THE PROBLEM:
Find the line below that contains "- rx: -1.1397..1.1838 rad". Transcribe it and every line after it exactly, adding nothing.

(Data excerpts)

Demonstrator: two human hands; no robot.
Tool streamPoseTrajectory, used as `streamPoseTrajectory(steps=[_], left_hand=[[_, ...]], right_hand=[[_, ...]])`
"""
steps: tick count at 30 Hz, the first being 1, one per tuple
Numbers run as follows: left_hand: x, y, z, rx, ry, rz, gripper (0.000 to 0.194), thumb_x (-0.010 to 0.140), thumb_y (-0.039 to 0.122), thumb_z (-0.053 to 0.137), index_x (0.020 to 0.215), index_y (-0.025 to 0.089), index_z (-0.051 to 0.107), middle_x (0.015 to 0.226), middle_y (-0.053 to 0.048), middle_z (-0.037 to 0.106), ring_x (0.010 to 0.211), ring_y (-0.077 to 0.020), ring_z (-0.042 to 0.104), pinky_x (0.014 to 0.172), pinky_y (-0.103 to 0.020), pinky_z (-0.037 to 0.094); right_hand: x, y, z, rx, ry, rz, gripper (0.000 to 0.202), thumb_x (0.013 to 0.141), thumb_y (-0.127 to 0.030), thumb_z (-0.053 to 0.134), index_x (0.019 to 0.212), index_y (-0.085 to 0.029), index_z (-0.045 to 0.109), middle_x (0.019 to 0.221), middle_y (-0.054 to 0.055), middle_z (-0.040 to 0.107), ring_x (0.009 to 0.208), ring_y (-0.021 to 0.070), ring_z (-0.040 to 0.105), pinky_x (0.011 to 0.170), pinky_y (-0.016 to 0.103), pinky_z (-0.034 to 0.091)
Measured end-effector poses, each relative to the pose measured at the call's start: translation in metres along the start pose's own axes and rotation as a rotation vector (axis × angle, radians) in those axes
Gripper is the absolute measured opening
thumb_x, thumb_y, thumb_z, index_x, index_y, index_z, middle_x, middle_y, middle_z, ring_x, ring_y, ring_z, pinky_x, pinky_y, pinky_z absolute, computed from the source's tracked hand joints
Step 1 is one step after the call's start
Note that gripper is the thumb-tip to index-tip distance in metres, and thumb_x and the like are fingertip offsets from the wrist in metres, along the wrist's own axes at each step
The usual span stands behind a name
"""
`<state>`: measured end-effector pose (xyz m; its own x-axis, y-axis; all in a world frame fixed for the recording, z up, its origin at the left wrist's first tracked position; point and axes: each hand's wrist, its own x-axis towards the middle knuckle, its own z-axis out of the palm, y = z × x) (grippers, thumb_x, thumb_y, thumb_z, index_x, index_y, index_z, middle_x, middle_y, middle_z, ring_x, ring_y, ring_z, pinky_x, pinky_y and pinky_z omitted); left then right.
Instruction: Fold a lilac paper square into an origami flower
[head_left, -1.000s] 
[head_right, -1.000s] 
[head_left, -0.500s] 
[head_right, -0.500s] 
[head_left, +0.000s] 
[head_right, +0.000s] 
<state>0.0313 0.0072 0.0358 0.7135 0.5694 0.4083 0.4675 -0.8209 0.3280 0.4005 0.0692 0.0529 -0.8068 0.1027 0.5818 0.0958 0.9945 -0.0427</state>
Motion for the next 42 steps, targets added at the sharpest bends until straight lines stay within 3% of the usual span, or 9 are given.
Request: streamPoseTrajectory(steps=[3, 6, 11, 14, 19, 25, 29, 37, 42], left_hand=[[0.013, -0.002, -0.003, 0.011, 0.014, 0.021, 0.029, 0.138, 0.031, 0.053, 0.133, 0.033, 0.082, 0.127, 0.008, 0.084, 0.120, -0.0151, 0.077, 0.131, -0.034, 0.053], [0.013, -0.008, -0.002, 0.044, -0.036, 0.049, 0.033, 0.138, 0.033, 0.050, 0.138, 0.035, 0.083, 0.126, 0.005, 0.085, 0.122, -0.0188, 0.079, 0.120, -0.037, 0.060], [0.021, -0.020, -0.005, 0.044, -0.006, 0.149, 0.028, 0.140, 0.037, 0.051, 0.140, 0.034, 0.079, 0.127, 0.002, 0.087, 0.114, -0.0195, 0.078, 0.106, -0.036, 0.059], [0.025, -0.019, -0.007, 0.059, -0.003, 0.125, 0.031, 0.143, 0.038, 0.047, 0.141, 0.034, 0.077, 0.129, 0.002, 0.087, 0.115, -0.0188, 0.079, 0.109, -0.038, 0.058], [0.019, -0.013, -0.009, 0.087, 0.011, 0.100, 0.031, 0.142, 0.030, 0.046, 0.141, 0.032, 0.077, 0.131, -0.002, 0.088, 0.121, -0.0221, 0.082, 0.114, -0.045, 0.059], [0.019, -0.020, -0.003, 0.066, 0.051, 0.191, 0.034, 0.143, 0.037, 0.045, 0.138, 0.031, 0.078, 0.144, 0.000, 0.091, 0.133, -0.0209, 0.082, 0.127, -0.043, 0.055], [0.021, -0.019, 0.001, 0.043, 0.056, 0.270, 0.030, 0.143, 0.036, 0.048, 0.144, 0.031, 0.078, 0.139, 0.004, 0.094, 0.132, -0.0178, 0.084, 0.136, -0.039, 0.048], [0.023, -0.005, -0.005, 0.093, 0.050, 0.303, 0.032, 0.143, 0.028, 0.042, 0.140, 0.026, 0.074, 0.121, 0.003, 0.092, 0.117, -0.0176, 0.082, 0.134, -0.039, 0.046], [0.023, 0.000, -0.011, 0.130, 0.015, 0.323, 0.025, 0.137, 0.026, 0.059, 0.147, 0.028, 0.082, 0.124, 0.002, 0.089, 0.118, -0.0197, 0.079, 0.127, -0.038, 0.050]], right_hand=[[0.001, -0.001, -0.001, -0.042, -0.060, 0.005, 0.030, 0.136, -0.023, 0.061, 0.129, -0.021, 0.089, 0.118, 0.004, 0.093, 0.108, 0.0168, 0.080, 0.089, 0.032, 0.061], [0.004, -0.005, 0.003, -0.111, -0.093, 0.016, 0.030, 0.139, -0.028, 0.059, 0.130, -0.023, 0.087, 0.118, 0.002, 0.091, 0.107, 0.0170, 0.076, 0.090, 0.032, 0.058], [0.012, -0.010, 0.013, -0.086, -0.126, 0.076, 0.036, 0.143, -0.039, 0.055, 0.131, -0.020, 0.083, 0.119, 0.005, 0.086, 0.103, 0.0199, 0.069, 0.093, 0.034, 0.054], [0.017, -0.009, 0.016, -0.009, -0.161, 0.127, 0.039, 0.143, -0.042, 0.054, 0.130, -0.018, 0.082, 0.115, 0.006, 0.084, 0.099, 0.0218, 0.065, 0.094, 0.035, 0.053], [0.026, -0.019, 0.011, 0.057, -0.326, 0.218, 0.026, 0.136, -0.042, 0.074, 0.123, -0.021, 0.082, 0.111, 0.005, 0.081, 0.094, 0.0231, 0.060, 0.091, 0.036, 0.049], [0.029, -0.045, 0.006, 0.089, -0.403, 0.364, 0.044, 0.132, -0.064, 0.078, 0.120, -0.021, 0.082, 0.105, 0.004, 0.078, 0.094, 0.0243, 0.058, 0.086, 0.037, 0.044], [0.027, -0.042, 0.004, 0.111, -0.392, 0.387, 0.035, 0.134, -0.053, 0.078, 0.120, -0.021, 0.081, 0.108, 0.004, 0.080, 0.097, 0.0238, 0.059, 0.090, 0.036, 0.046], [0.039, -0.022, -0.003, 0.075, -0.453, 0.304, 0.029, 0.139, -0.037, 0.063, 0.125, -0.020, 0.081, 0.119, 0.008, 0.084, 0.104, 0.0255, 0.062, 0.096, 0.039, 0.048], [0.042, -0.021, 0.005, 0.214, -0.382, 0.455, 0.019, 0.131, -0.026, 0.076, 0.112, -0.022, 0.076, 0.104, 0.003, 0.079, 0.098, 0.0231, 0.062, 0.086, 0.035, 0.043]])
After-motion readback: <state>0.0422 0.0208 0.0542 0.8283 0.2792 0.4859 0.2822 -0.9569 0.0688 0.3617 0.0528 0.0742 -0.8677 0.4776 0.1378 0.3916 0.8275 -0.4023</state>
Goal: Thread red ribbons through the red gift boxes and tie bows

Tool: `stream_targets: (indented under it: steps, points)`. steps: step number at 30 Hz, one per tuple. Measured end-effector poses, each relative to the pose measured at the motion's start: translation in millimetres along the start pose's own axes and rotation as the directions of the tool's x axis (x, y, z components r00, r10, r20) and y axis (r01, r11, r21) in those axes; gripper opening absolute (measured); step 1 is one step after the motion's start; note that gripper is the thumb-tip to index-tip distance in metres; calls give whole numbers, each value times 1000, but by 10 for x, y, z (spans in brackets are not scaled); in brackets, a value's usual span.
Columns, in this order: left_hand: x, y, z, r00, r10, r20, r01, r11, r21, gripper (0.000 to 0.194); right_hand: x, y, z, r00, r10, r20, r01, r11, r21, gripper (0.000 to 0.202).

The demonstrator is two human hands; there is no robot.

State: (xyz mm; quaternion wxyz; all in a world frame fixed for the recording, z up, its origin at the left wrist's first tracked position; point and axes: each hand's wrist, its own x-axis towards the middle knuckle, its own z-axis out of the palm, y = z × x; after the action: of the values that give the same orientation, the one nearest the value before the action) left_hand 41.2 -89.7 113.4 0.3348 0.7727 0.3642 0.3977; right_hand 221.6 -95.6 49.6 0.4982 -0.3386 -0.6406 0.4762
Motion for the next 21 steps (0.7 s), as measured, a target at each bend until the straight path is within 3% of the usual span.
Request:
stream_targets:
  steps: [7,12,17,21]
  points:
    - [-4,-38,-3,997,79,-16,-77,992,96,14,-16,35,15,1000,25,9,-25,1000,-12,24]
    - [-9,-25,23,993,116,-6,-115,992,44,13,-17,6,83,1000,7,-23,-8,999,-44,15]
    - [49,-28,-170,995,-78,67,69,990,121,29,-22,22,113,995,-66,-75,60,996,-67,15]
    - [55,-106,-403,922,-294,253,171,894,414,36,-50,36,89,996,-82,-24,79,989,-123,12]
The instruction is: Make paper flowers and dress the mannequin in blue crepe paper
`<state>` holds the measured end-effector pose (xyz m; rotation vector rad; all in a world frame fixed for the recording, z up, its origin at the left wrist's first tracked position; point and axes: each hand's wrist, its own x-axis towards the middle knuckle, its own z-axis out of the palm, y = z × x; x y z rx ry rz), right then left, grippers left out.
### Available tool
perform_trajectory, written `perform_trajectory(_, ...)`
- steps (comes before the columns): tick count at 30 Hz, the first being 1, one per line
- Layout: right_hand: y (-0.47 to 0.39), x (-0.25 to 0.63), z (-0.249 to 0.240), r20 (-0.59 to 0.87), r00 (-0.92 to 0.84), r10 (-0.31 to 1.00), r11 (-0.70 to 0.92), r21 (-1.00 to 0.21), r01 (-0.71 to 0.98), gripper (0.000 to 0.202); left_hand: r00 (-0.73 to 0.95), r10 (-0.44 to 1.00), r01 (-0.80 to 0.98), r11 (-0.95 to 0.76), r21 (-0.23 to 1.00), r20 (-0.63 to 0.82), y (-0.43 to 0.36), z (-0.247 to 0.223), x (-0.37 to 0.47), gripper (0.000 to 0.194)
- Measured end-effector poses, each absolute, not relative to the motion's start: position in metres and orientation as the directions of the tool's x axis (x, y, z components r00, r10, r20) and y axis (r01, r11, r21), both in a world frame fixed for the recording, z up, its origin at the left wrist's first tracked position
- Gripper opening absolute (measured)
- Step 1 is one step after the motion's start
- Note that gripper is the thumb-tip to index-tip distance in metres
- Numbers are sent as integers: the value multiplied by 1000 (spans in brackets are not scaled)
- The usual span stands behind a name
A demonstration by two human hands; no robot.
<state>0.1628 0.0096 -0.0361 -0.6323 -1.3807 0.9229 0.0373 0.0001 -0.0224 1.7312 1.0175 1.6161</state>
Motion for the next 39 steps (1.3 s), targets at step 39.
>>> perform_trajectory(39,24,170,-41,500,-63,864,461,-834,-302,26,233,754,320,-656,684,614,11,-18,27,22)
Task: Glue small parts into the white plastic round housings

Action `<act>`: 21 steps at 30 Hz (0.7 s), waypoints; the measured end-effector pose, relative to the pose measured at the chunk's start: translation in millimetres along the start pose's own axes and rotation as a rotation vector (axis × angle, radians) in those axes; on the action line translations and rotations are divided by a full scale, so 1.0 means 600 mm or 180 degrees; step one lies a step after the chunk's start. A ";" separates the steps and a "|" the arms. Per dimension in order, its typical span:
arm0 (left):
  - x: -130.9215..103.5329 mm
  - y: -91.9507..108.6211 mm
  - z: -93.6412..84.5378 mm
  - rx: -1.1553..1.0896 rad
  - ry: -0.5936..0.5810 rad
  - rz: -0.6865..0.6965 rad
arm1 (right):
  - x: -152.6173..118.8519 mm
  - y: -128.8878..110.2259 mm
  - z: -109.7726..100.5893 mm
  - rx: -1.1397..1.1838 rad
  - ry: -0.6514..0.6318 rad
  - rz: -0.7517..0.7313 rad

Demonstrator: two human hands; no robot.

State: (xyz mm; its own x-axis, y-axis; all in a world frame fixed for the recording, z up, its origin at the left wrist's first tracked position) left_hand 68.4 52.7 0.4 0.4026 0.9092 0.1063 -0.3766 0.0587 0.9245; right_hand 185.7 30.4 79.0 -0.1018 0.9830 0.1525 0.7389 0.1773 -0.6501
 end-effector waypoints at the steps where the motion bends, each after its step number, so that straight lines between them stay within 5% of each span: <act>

TASK RESPONSE:
  - rx: -1.1397..1.1838 rad
  - ry: -0.6514..0.6318 rad
  - rz: -0.7517..0.7313 rad

Demonstrator: two human hands; no robot.

State: (xyz mm; its own x-axis, y-axis; all in a world frame fixed for the recording, z up, its origin at the left wrist's first tracked position) left_hand 68.4 52.7 0.4 0.4026 0.9092 0.1063 -0.3766 0.0587 0.9245; right_hand 185.7 30.4 79.0 -0.1018 0.9830 0.1525 0.7389 0.1773 -0.6501
 end-effector waypoints at the steps where the motion bends, each after its step number, so that straight lines between them stay within 5% of each span: <act>

There is no more to add to the answer.